NOT DESIGNATED FOR PUBLICATION BEFORE THE ARKANSAS WORKERS’ COMPENSATION COMMISSION CLAIM NO. G307065 RUSSELL A. PAYNE, EMPLOYEE CLAIMANT ARKANSAS DEPT. OF TRANSPORTATION, EMPLOYER RESPONDENT PUBLIC EMPLOYEE CLAIMS DIVISION, INSURANCE CARRIER RESPONDENT OPINION FILED MAY 7, 2024 Upon review before the FULL COMMISSION in Little Rock, Pulaski County, Arkansas. Claimant represented by the HONORABLE EDDIE H. WALKER, Attorney, Fort Smith, Arkansas. Respondents represented by the CHARLES H. McLEMORE, Attorney, Little Rock, Arkansas. Decision of Administrative Law Judge: Affirmed and Adopted. OPINION AND ORDER Respondent appeals and Claimant cross-appeals an amended opinion and order of the Administrative Law Judge filed December 22, 2023. In said order, the Administrative Law Judge made the following findings of fact and conclusions of law: 1. The stipulations agreed to by the parties at a pre-hearing conference conducted on October 4,
PAYNE - G307065 2023, and contained in a pre-hearing order filed that same date are hereby accepted as fact. 2. Claimant has failed to prove by a preponderance of the evidence that he is entitled to permanently totally disabled as a result of his compensable injury. Claimant has met his burden of proving by a preponderance of the evidence that he has suffered a loss in wage earning capacity in an amount equal to 50% to the body as a whole. 3. Respondent has controverted claimant’s entitlement to all unpaid indemnity benefits. 4. Pursuant to A.C.A. §11-9-411 respondent is entitled to an offset in an amount equal to $189.06 per week. We have carefully conducted a de novo review of the entire record herein and it is our opinion that the Administrative Law Judge’s December 22, 2023 decision is supported by a preponderance of the credible evidence, correctly applies the law, and should be affirmed. Specifically, we find from a preponderance of the evidence that the findings made by the Administrative Law Judge are correct and they are, therefore, adopted by the Full Commission. All accrued benefits shall be paid in a lump sum without discount and with interest thereon at the lawful rate from the date of the Administrative Law Judge’s decision in accordance with Ark. Code Ann. §11-9-809 (Repl. 2012). For prevailing on this appeal before the Full Commission, Claimant’s attorney is entitled to fees for legal services in accordance with Ark. Code
PAYNE - G307065 Ann. §11-9-715 (Repl. 2012). For prevailing on appeal to the Full Commission, the Claimant’s attorney is entitled to an additional fee of five hundred dollars ($500), pursuant to Ark. Code Ann. §11-9-715(b) (Repl. 2012).
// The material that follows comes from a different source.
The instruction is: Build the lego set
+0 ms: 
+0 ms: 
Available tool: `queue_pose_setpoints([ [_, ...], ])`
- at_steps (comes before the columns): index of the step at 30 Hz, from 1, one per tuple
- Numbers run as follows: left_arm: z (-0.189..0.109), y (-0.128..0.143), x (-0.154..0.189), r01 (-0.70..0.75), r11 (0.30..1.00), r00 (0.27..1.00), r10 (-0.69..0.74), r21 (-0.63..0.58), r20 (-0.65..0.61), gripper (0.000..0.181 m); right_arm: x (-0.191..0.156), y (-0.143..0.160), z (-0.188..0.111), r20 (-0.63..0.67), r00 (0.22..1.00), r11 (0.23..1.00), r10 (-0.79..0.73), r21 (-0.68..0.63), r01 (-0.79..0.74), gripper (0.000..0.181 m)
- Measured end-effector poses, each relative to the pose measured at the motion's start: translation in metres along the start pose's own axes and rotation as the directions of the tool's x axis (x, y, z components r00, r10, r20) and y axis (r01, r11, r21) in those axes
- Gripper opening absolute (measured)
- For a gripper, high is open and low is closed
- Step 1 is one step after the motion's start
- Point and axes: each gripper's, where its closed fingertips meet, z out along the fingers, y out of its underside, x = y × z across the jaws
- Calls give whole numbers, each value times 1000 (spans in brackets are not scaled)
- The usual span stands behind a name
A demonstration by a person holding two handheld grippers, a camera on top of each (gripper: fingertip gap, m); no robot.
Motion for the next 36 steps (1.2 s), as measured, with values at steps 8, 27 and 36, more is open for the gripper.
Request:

IT IS SO ORDERED. _______________________________ SCOTTY DALE DOUTHIT, Chairman _______________________________ M. SCOTT WILLHITE, Commissioner Commissioner Mayton concurs, in part, and dissents, in part. CONCURRING AND DISSENTING OPINION I concur, in part, and dissent, in part, from the majority’s opinion. Specifically, I concur with the finding that the claimant has not proven by a preponderance of the credible evidence that he is permanently and totally disabled as a result of his compensable injury. However, in my de novo review of the file, I dissent from the finding that the claimant has met his burden of proving by a preponderance of the credible evidence that he has suffered a loss in wage earning capacity in an amount equal to 50% of the whole body.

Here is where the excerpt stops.